Task statement>
Look over the listing below and work out how many lines have the word "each". Write only that number.

= = =

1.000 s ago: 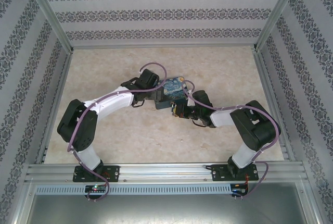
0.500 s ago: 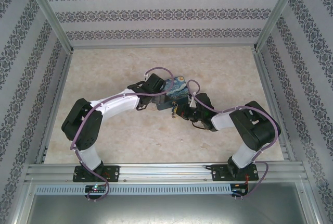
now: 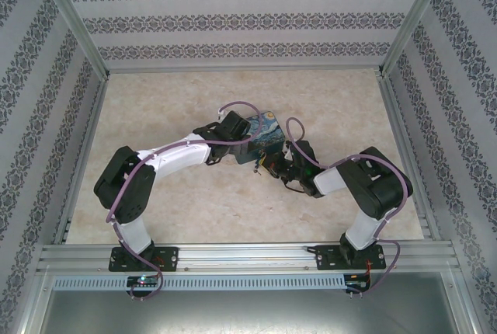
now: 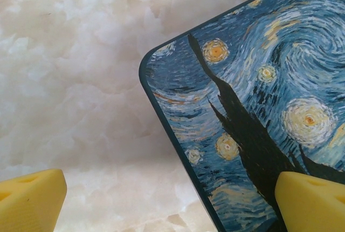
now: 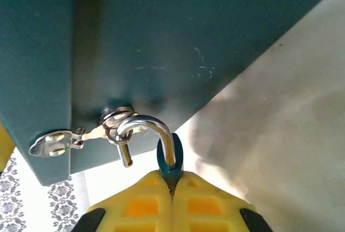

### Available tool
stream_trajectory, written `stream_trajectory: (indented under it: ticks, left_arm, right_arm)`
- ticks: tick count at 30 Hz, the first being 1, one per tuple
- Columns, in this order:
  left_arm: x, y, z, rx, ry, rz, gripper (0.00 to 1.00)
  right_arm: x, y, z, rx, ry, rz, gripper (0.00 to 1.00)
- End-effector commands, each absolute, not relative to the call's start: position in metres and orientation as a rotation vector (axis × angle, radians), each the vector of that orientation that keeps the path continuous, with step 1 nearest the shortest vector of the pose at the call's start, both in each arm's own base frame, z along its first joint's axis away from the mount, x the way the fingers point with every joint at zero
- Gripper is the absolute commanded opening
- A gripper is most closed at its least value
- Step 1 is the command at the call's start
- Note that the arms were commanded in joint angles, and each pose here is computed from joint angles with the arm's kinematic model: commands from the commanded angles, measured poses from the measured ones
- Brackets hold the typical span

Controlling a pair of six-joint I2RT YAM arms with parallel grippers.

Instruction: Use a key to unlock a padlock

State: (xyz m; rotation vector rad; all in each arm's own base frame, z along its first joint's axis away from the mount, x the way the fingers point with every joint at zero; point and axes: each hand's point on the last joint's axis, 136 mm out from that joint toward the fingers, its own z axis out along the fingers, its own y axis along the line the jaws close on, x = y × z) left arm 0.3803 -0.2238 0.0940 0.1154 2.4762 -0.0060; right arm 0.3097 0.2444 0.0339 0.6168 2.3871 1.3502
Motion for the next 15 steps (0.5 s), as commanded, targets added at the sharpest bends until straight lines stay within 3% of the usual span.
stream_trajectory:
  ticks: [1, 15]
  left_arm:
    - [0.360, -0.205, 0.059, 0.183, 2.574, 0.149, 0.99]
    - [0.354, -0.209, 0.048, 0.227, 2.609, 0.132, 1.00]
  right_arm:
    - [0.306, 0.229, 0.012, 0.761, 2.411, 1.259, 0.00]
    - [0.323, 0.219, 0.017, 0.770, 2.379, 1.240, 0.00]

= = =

Output below>
3